▶ Task directions
Counting only lines that contain the word "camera", state the total for the listing below and nothing else.

▶ Source data
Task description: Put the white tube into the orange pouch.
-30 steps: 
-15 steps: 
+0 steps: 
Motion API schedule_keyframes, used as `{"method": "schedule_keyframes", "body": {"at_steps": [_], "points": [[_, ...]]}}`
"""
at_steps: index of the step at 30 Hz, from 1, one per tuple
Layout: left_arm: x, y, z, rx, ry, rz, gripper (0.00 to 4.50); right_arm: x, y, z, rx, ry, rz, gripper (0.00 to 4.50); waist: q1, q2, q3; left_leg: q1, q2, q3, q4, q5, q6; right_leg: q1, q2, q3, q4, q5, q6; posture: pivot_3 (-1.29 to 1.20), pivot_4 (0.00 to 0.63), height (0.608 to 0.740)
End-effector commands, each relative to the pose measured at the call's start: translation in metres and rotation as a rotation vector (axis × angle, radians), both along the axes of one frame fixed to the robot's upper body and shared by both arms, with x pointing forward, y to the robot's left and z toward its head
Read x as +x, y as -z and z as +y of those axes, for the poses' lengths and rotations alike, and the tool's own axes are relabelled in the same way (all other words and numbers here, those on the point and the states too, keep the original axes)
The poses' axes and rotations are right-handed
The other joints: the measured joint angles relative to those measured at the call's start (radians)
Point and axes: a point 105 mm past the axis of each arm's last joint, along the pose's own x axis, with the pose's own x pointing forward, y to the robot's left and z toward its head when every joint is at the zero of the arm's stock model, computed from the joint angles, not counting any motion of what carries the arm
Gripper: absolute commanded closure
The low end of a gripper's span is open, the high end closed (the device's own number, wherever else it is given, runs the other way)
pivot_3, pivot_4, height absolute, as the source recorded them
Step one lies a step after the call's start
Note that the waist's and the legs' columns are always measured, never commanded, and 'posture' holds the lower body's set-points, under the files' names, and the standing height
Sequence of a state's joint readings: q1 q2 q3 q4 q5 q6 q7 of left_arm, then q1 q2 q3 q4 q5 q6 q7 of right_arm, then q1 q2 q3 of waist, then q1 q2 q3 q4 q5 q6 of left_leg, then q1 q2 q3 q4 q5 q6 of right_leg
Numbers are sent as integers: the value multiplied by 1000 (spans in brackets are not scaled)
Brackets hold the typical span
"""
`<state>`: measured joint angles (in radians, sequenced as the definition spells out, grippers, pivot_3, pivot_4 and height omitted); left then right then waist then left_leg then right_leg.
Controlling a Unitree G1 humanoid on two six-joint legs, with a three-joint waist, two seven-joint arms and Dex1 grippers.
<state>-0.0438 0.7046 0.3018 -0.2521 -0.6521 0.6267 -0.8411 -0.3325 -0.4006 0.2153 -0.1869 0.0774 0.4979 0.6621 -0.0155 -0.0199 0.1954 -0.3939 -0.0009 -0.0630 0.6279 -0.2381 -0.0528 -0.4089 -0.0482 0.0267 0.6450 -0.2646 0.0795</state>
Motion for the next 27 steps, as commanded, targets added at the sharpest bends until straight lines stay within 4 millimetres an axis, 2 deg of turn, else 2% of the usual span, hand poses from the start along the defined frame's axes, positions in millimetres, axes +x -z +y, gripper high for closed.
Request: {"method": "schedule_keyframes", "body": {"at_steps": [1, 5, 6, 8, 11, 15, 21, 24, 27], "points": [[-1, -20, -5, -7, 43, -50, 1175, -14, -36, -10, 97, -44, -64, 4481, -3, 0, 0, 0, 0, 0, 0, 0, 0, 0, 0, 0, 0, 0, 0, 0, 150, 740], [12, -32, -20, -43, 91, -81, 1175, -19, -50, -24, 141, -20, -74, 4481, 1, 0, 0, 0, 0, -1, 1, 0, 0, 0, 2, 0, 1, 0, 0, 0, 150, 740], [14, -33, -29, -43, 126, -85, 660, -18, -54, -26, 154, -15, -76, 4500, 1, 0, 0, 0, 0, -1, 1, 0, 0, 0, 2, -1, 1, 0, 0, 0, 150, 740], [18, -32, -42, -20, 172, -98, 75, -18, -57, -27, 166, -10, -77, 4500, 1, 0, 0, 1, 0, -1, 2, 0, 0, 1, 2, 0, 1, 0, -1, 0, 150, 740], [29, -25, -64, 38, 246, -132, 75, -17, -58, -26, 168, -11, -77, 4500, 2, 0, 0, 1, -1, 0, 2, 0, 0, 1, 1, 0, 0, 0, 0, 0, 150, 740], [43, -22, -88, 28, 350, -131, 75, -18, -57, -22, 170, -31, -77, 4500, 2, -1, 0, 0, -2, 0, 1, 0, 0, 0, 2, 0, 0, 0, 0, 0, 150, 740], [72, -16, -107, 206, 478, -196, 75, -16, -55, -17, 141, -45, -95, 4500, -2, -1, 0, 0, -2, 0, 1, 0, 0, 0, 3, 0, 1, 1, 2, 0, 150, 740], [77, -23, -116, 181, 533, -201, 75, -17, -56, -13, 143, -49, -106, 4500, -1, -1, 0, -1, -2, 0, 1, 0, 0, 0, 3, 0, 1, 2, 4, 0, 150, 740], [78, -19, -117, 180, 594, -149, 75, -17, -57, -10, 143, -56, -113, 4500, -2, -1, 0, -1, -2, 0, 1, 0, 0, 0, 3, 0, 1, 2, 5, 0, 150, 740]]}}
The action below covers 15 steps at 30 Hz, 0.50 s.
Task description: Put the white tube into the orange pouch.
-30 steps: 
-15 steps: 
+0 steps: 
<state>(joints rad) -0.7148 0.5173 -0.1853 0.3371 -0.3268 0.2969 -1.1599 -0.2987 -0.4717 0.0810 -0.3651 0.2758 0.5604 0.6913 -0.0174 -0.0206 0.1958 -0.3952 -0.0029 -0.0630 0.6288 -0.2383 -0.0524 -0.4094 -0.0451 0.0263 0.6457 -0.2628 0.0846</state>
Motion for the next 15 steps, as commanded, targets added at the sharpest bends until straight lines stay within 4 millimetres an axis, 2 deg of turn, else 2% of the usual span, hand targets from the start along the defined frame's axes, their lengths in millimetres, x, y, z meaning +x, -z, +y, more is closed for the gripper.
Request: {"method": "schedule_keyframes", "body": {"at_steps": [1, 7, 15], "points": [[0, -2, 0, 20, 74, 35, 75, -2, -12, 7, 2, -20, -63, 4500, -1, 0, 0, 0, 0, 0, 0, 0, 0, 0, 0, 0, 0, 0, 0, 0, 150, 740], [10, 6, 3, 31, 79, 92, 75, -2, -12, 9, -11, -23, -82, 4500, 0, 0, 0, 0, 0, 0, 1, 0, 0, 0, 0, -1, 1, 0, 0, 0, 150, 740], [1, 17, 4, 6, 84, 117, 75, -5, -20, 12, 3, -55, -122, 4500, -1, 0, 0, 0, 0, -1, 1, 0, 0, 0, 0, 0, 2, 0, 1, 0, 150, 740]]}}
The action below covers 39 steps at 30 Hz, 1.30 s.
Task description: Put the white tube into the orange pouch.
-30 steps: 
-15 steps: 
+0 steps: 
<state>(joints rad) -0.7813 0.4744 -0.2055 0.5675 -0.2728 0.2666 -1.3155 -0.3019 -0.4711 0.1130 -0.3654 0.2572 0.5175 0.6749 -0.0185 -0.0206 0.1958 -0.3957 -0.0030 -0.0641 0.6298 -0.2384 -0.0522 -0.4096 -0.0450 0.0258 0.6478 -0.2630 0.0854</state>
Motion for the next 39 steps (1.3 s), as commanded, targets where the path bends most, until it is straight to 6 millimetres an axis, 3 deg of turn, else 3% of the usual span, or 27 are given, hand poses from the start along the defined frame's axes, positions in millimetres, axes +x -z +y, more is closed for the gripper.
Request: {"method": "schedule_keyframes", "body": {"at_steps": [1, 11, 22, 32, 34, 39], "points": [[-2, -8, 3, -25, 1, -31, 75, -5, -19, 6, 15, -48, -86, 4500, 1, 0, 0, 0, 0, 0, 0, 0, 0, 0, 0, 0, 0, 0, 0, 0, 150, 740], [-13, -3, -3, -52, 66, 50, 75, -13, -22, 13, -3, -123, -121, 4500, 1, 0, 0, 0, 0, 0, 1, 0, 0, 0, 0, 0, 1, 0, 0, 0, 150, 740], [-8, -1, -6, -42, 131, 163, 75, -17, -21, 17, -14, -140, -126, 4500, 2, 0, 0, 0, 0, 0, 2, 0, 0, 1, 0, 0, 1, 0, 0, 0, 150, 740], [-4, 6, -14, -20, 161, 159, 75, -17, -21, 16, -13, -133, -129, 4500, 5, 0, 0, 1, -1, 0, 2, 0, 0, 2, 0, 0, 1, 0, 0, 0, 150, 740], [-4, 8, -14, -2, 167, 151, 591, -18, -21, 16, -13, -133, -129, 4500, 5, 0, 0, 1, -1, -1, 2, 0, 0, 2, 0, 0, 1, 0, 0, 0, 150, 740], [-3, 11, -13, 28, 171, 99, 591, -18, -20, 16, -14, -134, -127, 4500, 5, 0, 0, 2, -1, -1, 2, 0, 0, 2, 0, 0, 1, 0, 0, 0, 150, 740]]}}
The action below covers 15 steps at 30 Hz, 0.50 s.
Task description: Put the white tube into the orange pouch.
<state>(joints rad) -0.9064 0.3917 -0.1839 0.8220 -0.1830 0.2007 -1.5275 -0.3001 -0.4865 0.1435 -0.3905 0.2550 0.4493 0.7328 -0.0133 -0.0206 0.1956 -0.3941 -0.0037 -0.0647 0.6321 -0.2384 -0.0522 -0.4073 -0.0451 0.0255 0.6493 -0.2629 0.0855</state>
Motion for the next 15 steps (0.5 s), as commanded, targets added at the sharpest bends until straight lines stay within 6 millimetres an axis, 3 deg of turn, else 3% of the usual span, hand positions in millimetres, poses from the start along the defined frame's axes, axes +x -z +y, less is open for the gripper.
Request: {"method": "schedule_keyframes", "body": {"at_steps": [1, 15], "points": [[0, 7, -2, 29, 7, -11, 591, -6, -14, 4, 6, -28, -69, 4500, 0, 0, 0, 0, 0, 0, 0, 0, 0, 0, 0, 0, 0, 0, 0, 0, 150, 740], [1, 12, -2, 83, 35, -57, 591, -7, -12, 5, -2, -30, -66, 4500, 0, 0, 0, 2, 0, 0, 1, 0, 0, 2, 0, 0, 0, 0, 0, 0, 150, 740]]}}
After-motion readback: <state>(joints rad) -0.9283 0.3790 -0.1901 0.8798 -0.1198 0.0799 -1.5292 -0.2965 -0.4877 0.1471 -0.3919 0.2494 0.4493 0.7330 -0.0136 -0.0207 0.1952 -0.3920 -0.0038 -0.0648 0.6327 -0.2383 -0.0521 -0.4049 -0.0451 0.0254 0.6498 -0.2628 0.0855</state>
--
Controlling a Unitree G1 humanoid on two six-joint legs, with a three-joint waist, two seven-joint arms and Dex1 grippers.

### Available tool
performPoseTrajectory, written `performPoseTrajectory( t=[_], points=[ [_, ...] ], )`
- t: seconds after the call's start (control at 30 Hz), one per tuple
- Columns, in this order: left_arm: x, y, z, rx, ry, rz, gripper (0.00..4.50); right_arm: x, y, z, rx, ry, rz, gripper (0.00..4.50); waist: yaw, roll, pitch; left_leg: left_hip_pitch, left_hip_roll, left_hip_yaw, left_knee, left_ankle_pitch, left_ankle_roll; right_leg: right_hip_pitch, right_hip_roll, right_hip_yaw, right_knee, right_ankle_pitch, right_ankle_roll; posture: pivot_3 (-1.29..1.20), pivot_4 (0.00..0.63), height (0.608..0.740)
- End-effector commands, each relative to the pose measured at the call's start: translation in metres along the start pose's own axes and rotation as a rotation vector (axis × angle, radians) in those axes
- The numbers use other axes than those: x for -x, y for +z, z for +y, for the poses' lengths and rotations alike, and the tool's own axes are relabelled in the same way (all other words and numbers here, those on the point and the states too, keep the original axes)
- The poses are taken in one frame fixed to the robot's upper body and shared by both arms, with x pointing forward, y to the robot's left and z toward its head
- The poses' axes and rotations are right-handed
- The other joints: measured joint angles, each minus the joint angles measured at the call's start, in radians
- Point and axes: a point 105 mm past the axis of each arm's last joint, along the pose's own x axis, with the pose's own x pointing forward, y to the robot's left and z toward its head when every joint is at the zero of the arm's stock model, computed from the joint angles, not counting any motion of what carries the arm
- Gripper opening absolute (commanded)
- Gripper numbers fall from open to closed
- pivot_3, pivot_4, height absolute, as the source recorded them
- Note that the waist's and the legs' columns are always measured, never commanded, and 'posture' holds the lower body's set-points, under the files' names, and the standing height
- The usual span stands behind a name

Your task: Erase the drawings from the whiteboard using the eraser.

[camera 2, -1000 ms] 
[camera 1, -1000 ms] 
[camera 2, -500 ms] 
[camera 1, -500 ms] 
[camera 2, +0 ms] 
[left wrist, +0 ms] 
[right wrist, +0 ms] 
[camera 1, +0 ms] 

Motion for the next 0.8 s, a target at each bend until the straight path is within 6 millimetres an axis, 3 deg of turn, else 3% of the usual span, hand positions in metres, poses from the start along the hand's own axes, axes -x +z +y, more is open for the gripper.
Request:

▶ Output for this task
6